SeafoodSource: What are you hoping to accomplish in Europe?

Gowda: We look at Europe as divided into three regions, Western Europe, Southern Europe, and Eastern Europe. In Western Europe, we have already made an acquisition [of Paris, France-based shrimp-processing and -distribution firm Senecrus], which is basically a distribution business which gives us access to some top retailers in the French market, but also has the processing capability, which is basically a cooking facility for shrimp. We have similar targets in other regions as well, which gives us access to the retailers, a track record that we can then extend, leverage, and add more products to the basket. The other angle that is interesting for us in Europe is from the product-sourcing side, where salmon is a key product that today we need to build competency in our basket. Second is whitefish, which is basically a North Atlantic product, and we are looking at either partnerships or some kind of inorganic moves to complete our portfolio on these products as well.

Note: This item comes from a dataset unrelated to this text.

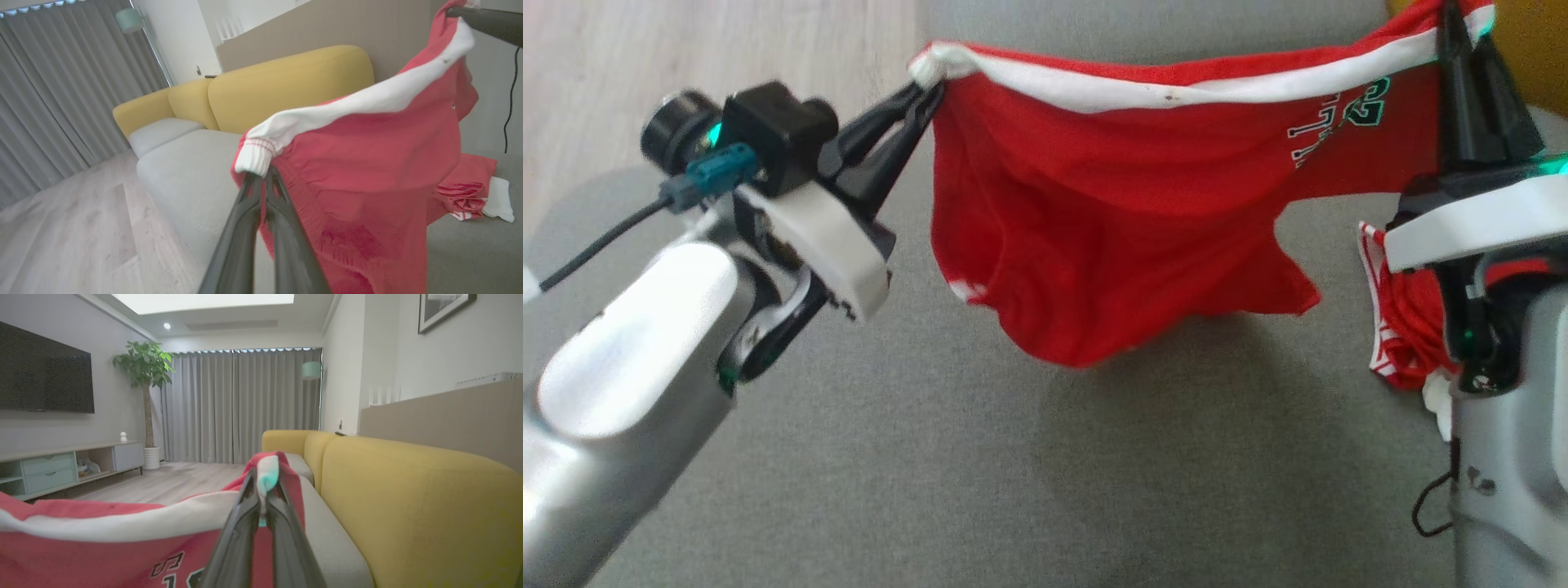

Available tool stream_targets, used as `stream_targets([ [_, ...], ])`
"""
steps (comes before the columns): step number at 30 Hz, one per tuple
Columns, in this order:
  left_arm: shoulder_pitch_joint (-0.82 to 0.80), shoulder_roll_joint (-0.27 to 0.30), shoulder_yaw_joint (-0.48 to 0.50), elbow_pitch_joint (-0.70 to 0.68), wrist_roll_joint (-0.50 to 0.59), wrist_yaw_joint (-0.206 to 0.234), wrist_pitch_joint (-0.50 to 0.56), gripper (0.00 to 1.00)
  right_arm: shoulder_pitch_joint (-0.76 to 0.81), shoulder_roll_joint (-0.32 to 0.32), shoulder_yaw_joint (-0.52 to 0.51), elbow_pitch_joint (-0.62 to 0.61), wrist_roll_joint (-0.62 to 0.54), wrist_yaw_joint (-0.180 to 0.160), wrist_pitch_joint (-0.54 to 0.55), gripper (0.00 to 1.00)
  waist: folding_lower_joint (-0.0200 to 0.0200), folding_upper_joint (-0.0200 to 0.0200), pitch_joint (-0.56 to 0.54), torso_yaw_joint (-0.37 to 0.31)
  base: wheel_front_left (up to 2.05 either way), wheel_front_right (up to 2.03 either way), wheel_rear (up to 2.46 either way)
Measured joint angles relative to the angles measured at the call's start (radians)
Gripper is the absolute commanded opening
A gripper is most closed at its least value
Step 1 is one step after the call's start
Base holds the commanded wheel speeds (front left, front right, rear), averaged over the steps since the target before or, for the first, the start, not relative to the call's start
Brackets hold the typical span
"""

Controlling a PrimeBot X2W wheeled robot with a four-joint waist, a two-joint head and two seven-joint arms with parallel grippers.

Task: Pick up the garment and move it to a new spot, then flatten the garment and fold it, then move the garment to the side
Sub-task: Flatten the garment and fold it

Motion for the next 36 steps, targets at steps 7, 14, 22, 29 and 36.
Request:
stream_targets([
  [7,-0.024,0.039,0.037,-0.028,-0.03,0.009,0.049,0.0,-0.077,-0.01,0.013,0.021,0.012,0.0,0.068,0.0,0.0001,0.0,0.107,-0.007,0.0,0.0,0.0],
  [14,-0.33,-0.028,0.081,0.247,0.022,-0.047,-0.028,0.0,-0.516,-0.027,0.064,0.332,0.051,0.0,-0.041,0.0,0.0005,0.0,0.251,-0.027,0.0,0.0,0.0],
  [22,-0.585,-0.14,0.116,0.56,0.115,-0.064,-0.276,0.0,-0.858,-0.021,0.047,0.736,0.081,0.0,-0.346,0.0,0.0006,-0.0001,0.351,-0.037,0.0,0.0,0.0],
  [29,-0.544,-0.194,0.019,0.703,0.111,-0.083,-0.379,0.0,-0.833,-0.02,0.112,1.0,0.078,0.0,-0.385,0.0,0.0001,0.0,0.353,-0.014,0.0,0.0,0.0],
  [36,-0.29,-0.169,-0.231,0.621,0.047,-0.09,-0.415,0.0,-0.674,-0.067,0.29,1.16,0.102,0.0,-0.277,0.0,0.0,0.0,0.321,-0.011,0.0,0.0,0.0],
])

SeafoodSource: How does Captain Fresh’s Indian background shape its identity and aspirations?

Gowda: First off, we are a venture-funded company, which in itself makes us very unique in the seafood landscape. Our investors, which include Tiger Global, Prosus, Accel, and Matrix Partners, they are our majority owners, so that makes us a non-India owned company – technically we are a U.S.-owned company. But in terms of us coming in from India, yes, it did help us a lot in the beginning, because the kind of complexity that the Indian value chain faced was in a way representative of all the complexities that you would run into in terms of either sourcing or processing, or to an extent, even the distribution side of things. So it allowed us to develop technology tools and stress-test for adoption and functionality in a tough market like India. So from that standpoint, yes, coming out of India was quite strategic for us, and we see that as giving us a head start. I think it's a combination of the two that really shapes our ambition – that combination of being owned by venture capital funds searching for opportunities that give “hockey-stick” growth, and also fine-tuning some of our approaches in a not-so-forgiving market, that is allowing us to take this robust product and go to market in other regions of the world, potentially exporting our model to a global canvas.